Citing a report by Forrester Research entitled “Future of Data Security and Privacy: Controlling Big Data,” IBM notes that “security professionals apply most controls at the very edges of the network. However, if attackers penetrate your perimeter, they will have full and unrestricted access to your data.” The solution, naturally, is to provide a security layer around the data such that simply accessing the network isn’t enough to garner free reign over everything on that network.
Encryption, particularly when dealing with insights from big data analytics, is also a means of protecting information, although it is certainly not a novel concept.

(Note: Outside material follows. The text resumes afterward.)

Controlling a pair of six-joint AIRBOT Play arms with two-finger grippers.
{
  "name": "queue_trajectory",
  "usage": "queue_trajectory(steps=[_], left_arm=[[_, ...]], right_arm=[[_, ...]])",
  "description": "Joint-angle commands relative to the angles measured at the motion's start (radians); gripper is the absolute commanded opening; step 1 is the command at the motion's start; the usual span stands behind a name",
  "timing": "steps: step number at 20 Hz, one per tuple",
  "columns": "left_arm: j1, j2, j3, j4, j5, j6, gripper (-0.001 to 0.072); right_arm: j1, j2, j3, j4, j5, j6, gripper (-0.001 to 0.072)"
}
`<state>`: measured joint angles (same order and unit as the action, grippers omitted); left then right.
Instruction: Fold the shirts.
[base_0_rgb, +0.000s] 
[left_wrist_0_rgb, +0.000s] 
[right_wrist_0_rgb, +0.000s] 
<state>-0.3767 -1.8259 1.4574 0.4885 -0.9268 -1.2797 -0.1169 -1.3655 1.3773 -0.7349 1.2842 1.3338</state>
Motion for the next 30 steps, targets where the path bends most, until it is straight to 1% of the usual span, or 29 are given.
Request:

Big data has rightly come under scrutiny for its privacy implications, particularly in light of NSA spying and the complicity of major IT companies. A different but closely related concern is security: in particular, how organizations should protect both the raw, unstructured data and the insights resulting from big data analytics. Unfortunately, making data entirely anonymous is impossible, as the information can (sometimes in combination with other private or even public sources) be matched with individuals and used for all manner of purposes. Although hackers may not be able to perform the same sophisticated analyses on stolen data, often a cursory look is enough to glean valuable information (as in the case of GPS data). And with mega repositories of data, such as the Federal Data Services Hub, making excellent targets, the security aspect of big data requires more scrutiny.